- **Problem statement**:
Omit all pictures and transcribe only the lines in the entries below that run from the line with "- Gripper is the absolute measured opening" through the line with "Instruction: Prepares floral".

- **Entries shown**:
==========

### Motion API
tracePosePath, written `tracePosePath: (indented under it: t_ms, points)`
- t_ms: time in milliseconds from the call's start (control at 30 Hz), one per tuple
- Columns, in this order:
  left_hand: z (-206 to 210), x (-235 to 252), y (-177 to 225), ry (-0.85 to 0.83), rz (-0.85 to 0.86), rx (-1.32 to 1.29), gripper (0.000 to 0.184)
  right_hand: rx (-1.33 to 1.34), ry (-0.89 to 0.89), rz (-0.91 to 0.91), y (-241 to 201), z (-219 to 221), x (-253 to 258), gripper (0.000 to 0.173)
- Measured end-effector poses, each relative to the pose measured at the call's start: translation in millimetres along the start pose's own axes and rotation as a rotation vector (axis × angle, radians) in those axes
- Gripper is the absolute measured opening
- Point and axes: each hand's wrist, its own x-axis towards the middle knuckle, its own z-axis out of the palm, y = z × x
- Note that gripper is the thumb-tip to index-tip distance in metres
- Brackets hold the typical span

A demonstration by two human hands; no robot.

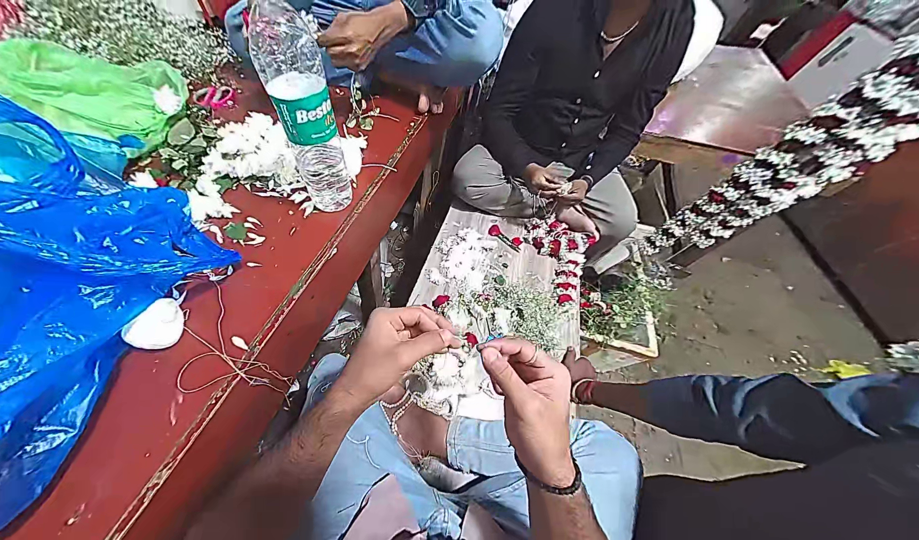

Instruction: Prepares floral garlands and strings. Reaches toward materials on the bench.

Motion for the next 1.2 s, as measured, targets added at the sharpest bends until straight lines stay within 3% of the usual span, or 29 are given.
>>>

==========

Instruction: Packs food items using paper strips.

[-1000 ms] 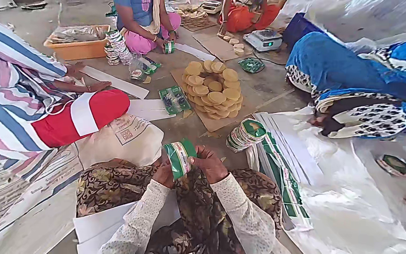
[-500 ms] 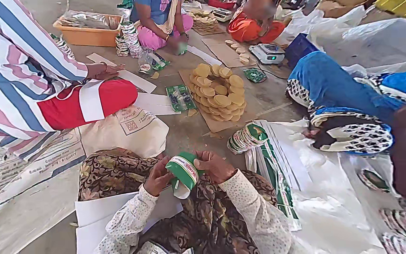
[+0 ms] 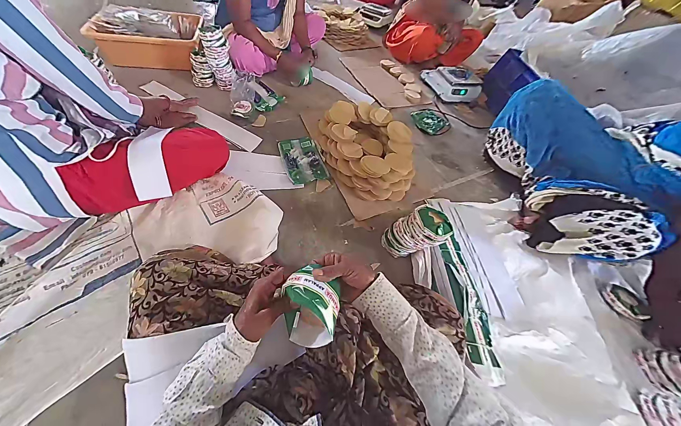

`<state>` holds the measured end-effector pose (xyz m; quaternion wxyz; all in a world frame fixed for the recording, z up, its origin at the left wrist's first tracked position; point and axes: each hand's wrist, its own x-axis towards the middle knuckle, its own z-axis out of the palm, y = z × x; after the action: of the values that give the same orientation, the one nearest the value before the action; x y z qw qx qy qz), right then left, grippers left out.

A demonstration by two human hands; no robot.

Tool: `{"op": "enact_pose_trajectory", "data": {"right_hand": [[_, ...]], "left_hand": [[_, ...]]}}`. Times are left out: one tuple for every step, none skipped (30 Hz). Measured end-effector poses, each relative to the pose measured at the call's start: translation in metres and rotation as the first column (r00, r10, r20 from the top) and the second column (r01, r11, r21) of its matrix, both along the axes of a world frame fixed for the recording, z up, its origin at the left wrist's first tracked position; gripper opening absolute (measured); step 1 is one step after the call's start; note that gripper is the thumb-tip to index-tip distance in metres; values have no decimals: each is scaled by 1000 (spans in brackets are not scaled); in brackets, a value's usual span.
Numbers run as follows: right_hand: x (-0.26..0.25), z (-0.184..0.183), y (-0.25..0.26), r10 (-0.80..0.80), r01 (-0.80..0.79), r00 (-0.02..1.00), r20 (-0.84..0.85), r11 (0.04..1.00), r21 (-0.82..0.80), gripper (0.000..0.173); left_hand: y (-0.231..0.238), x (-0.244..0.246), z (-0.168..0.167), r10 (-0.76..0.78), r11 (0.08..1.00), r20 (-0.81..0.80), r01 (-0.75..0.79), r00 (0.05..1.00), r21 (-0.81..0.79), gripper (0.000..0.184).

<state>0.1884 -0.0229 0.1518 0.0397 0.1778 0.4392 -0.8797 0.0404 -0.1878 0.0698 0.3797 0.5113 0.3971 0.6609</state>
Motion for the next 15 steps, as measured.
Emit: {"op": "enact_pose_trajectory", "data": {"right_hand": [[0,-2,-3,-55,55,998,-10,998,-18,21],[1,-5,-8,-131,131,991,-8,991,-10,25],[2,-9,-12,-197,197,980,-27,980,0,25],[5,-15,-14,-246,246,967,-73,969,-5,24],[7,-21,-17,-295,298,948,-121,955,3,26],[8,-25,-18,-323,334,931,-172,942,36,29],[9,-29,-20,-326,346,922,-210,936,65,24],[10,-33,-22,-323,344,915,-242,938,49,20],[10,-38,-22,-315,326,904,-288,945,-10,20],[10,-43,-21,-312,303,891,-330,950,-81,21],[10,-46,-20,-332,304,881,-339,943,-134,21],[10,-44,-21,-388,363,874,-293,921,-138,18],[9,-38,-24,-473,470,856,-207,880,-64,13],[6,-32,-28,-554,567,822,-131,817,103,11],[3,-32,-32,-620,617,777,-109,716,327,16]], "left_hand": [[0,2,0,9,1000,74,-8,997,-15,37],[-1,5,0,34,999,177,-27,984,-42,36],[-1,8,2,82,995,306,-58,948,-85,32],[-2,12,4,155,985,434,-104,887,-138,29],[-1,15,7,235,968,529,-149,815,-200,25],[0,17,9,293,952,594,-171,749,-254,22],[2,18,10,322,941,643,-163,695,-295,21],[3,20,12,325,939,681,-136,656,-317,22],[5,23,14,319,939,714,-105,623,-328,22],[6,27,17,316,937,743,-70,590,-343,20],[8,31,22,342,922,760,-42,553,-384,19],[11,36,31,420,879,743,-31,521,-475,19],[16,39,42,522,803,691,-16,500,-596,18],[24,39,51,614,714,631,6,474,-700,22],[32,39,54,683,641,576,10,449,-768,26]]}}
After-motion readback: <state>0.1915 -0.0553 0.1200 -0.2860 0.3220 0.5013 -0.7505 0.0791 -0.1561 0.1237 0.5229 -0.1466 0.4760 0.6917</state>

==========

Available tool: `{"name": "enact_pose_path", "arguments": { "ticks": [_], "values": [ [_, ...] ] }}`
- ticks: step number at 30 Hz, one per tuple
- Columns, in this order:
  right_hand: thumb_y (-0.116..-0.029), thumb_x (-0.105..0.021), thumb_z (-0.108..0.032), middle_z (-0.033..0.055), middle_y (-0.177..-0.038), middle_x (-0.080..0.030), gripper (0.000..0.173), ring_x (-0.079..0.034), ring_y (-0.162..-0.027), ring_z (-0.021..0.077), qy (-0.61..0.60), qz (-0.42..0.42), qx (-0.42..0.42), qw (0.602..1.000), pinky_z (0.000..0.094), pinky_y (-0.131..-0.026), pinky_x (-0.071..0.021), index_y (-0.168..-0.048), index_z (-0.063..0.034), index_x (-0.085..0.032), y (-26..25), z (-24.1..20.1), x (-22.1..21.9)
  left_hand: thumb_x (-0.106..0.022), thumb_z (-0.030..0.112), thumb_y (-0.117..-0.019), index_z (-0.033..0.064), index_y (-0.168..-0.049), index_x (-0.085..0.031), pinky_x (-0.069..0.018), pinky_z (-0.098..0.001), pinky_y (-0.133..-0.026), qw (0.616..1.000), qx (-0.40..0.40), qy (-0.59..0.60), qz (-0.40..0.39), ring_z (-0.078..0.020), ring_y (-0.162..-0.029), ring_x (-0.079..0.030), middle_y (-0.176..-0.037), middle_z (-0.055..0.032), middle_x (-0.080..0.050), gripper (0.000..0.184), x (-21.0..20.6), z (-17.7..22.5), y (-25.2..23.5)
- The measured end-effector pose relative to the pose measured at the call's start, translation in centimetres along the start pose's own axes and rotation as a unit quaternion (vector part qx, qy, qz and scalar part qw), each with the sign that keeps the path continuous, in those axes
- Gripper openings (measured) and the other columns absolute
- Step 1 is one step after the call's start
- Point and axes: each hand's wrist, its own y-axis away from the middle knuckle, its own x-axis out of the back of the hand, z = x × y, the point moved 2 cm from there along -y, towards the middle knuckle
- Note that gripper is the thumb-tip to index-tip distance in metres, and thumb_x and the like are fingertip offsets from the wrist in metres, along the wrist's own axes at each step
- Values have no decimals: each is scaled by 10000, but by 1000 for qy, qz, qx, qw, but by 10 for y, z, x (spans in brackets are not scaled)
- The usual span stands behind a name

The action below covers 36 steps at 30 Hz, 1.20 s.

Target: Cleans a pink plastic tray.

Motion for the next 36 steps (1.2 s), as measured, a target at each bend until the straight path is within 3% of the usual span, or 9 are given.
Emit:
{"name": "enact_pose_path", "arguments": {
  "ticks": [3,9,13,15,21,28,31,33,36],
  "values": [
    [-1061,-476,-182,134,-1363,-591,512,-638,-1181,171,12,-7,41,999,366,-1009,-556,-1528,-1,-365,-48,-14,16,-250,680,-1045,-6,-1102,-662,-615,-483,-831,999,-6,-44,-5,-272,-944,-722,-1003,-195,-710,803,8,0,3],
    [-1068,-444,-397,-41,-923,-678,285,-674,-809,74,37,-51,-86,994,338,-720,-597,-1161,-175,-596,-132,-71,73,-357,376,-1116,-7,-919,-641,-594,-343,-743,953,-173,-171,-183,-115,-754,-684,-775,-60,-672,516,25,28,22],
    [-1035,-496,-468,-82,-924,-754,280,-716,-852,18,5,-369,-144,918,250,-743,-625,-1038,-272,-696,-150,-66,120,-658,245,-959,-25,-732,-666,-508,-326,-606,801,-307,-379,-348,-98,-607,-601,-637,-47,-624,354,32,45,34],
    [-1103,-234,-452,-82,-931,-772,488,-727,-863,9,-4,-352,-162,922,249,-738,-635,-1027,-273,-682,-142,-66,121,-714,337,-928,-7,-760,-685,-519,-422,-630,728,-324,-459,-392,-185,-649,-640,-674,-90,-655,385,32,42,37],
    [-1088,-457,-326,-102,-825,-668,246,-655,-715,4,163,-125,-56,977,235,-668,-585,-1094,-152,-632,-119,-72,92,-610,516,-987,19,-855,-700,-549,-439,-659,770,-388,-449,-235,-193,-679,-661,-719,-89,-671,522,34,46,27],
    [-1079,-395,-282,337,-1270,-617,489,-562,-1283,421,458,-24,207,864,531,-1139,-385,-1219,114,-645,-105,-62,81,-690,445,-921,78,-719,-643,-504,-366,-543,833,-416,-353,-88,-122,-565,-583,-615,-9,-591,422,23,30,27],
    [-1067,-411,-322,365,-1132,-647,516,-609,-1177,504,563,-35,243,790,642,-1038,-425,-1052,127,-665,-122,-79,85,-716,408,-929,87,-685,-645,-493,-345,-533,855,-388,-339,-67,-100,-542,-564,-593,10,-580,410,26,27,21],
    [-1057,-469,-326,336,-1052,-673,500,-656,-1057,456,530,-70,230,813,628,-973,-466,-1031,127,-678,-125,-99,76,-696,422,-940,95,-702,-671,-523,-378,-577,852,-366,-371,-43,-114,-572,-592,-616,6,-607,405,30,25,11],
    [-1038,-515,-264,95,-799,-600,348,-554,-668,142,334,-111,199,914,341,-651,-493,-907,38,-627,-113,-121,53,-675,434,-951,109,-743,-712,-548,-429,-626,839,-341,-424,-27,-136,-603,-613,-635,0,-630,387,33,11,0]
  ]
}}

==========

- **Result**:
- Gripper is the absolute measured opening
- Point and axes: each hand's wrist, its own x-axis towards the middle knuckle, its own z-axis out of the palm, y = z × x
- Note that gripper is the thumb-tip to index-tip distance in metres
- Brackets hold the typical span

A demonstration by two human hands; no robot.


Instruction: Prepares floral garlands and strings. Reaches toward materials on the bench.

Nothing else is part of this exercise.